=== Section Start ===
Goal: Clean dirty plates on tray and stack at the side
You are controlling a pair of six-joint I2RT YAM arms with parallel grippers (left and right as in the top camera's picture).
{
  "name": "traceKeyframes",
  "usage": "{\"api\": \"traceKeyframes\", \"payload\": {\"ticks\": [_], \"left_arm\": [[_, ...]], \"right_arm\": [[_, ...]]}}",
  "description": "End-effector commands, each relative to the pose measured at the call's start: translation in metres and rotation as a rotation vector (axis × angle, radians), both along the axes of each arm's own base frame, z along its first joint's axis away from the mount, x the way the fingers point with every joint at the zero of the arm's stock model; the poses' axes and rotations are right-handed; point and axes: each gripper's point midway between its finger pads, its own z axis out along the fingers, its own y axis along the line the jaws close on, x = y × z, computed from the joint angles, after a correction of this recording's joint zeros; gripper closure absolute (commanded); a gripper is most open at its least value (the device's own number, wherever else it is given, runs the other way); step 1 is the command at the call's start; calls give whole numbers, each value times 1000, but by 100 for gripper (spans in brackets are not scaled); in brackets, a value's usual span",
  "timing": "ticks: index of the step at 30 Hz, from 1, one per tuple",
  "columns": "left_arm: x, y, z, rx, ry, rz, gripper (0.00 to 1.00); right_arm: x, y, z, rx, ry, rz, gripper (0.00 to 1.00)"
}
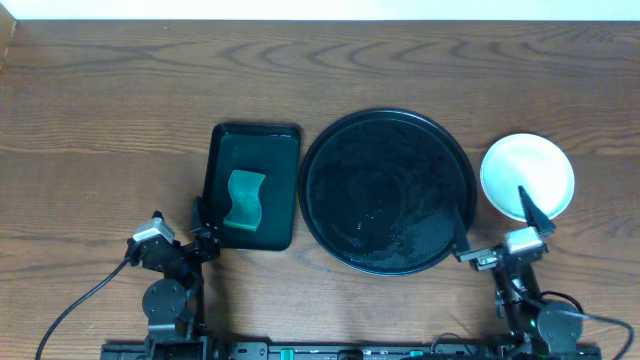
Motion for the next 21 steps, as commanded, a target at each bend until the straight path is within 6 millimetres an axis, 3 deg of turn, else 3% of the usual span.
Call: {"api": "traceKeyframes", "payload": {"ticks": [1, 7, 21], "left_arm": [[-1, 1, -17, 9, 55, 7, 20], [-1, 1, -17, 9, 55, 8, 20], [-1, 1, -17, 9, 55, 7, 20]], "right_arm": [[3, -2, -16, 17, 48, -15, 1], [6, -9, -58, 31, 227, -55, 1], [7, -11, -60, 43, 236, -70, 1]]}}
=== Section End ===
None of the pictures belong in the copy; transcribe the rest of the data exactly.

Goal: Clean dirty plates on tray and stack at the side
You are controlling a pair of six-joint I2RT YAM arms with parallel grippers (left and right as in the top camera's picture).
{
  "name": "traceKeyframes",
  "usage": "{\"api\": \"traceKeyframes\", \"payload\": {\"ticks\": [_], \"left_arm\": [[_, ...]], \"right_arm\": [[_, ...]]}}",
  "description": "End-effector commands, each relative to the pose measured at the call's start: translation in metres and rotation as a rotation vector (axis × angle, radians), both along the axes of each arm's own base frame, z along its first joint's axis away from the mount, x the way the fingers point with every joint at the zero of the arm's stock model; the poses' axes and rotations are right-handed; point and axes: each gripper's point midway between its finger pads, its own z axis out along the fingers, its own y axis along the line the jaws close on, x = y × z, computed from the joint angles, after a correction of this recording's joint zeros; gripper closure absolute (commanded); a gripper is most open at its least value (the device's own number, wherever else it is given, runs the other way); step 1 is the command at the call's start; calls give whole numbers, each value times 1000, but by 100 for gripper (spans in brackets are not scaled); in brackets, a value's usual span",
  "timing": "ticks: index of the step at 30 Hz, from 1, one per tuple",
  "columns": "left_arm: x, y, z, rx, ry, rz, gripper (0.00 to 1.00); right_arm: x, y, z, rx, ry, rz, gripper (0.00 to 1.00)"
}
Motion for the next 21 steps, as commanded, a target at each bend until the straight path is within 6 millimetres an axis, 3 deg of turn, else 3% of the usual span.
Call: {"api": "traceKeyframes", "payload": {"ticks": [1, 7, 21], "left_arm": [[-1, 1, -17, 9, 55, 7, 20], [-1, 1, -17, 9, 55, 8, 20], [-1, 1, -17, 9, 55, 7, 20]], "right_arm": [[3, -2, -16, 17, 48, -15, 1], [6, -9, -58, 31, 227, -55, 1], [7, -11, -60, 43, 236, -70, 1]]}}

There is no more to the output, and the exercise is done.